_TASK DESCRIPTION_
Only lines holding the word "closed" are needed; copy each of them from the material.

_SUPPLIED DATA_
=== Section Start ===

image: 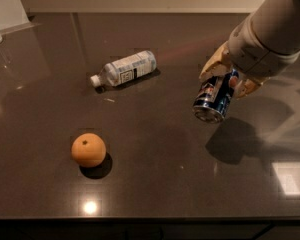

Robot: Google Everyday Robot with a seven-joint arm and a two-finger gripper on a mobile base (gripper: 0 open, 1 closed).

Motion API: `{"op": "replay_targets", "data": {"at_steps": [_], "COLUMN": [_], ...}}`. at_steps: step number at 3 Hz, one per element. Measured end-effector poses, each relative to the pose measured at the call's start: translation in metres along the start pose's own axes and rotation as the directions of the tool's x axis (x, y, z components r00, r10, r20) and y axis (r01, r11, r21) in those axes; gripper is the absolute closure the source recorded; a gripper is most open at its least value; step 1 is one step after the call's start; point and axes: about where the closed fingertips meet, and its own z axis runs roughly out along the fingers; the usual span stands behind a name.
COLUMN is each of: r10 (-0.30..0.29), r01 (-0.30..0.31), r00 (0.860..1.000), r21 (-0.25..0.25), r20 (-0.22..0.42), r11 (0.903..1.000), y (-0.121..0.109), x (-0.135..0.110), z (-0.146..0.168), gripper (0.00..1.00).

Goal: Place pepsi can upright

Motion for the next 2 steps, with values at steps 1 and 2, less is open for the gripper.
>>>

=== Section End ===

_PROBLEM SOLUTION_
Robot: Google Everyday Robot with a seven-joint arm and a two-finger gripper on a mobile base (gripper: 0 open, 1 closed).
Motion API: `{"op": "replay_targets", "data": {"at_steps": [_], "COLUMN": [_], ...}}`. at_steps: step number at 3 Hz, one per element. Measured end-effector poses, each relative to the pose measured at the call's start: translation in metres along the start pose's own axes and rotation as the directions of the tool's x axis (x, y, z components r00, r10, r20) and y axis (r01, r11, r21) in those axes; gripper is the absolute closure the source recorded; a gripper is most open at its least value; step 1 is one step after the call's start; point and axes: about where the closed fingertips meet, and its own z axis runs roughly out along the fingers; the usual span stands behind a name.

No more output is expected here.